:: WORK INSTRUCTIONS ::
The word "image" marks the lines you need; copy each of them from the data.

:: TASK INPUTS ::
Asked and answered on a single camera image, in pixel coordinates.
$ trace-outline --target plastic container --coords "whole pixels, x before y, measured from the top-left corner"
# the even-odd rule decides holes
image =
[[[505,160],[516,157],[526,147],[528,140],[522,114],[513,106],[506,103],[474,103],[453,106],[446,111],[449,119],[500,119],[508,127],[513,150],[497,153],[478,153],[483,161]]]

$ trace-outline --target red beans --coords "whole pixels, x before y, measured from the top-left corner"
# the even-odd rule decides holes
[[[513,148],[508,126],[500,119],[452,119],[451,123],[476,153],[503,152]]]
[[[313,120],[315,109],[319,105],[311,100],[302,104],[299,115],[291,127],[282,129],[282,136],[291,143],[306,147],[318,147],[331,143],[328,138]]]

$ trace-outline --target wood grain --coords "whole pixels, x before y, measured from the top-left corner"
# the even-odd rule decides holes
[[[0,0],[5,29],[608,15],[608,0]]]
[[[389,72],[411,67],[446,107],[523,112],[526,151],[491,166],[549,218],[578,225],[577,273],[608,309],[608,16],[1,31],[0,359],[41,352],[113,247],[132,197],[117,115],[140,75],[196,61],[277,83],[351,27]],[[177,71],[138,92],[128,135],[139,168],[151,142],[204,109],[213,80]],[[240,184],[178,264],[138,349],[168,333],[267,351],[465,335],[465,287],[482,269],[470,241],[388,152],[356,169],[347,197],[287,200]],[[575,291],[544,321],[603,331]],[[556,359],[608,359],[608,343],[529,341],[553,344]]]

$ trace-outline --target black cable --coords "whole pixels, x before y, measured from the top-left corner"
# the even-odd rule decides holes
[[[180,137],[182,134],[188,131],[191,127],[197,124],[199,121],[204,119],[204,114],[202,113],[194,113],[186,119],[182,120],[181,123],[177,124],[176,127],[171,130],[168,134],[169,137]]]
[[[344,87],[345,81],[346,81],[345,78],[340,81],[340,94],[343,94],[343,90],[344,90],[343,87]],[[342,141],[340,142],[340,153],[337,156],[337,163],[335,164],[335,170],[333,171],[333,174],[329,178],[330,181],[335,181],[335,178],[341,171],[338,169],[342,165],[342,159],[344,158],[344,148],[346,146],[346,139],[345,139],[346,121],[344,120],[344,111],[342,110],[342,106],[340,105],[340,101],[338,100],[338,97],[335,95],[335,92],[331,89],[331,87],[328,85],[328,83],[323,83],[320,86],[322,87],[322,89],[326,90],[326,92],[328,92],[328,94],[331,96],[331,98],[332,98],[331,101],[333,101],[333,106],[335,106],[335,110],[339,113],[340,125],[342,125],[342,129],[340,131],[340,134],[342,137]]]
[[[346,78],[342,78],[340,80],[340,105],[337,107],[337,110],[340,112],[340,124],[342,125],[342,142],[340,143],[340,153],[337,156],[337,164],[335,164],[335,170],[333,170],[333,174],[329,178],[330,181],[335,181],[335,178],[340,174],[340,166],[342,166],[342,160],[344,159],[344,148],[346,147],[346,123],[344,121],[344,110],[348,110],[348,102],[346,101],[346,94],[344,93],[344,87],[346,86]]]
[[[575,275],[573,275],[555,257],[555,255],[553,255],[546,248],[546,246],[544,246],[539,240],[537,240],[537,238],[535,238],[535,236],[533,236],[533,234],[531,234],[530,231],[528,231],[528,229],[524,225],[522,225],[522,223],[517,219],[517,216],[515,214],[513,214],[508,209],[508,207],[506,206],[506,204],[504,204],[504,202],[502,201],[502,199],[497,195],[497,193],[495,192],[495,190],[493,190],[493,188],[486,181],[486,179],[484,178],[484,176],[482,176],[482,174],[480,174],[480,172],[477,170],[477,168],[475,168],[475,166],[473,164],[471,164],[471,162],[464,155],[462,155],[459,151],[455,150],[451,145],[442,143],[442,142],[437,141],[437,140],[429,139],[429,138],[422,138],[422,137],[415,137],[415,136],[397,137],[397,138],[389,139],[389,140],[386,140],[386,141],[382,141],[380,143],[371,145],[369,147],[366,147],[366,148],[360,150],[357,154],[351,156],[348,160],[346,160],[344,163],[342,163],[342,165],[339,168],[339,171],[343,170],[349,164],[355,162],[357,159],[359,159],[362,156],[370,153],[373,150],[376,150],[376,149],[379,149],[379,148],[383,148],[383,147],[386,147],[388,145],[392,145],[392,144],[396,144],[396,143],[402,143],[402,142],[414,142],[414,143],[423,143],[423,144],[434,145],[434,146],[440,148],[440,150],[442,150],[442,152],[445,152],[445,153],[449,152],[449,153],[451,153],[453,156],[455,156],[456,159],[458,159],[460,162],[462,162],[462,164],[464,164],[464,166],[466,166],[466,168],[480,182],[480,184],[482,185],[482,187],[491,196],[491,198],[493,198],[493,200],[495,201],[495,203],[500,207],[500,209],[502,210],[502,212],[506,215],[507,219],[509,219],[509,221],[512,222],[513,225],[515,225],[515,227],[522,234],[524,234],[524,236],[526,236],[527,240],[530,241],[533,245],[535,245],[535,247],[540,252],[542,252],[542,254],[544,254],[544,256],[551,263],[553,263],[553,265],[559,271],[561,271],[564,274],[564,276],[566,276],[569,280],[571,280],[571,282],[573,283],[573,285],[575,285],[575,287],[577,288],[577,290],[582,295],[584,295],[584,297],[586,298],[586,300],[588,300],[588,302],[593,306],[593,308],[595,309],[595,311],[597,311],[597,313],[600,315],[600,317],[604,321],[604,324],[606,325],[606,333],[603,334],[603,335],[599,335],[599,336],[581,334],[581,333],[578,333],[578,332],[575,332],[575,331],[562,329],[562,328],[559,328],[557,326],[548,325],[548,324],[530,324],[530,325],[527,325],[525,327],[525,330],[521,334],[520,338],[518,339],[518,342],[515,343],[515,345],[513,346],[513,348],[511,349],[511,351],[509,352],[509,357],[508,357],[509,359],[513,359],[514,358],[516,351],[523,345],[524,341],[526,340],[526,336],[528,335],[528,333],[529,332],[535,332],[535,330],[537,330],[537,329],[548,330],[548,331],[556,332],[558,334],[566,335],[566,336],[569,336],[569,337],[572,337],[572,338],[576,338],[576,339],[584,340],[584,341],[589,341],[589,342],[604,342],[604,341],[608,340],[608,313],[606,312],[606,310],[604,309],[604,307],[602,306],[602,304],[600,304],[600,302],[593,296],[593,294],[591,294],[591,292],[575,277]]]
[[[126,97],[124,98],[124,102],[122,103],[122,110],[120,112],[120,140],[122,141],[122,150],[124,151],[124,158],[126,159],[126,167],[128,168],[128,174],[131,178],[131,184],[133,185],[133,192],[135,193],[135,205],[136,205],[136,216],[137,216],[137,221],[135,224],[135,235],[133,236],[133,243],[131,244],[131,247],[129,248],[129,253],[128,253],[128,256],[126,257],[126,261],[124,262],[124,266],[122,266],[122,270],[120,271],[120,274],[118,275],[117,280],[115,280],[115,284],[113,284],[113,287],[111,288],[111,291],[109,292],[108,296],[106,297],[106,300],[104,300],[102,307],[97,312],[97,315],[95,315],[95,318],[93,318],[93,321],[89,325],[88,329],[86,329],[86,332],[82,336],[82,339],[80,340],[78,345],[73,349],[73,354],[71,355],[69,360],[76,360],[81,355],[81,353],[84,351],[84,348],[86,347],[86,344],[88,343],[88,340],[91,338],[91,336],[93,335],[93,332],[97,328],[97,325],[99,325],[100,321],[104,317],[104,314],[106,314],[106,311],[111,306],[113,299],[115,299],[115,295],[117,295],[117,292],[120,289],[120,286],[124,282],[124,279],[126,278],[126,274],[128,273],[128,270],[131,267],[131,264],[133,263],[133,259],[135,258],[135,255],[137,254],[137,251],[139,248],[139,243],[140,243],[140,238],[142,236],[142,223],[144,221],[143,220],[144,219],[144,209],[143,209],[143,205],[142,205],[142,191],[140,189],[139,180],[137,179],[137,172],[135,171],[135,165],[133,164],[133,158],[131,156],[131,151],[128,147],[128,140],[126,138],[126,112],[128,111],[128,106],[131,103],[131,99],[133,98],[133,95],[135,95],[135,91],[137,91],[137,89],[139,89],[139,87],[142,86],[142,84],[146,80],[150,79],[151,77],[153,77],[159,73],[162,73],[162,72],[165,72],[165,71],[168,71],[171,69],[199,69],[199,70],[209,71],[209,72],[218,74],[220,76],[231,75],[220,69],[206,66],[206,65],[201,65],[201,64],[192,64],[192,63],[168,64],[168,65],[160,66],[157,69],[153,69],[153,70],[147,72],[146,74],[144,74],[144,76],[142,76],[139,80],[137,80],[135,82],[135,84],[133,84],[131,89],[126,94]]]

:: ANSWER SECTION ::
Asked and answered on a single camera image, in pixel coordinates.
image =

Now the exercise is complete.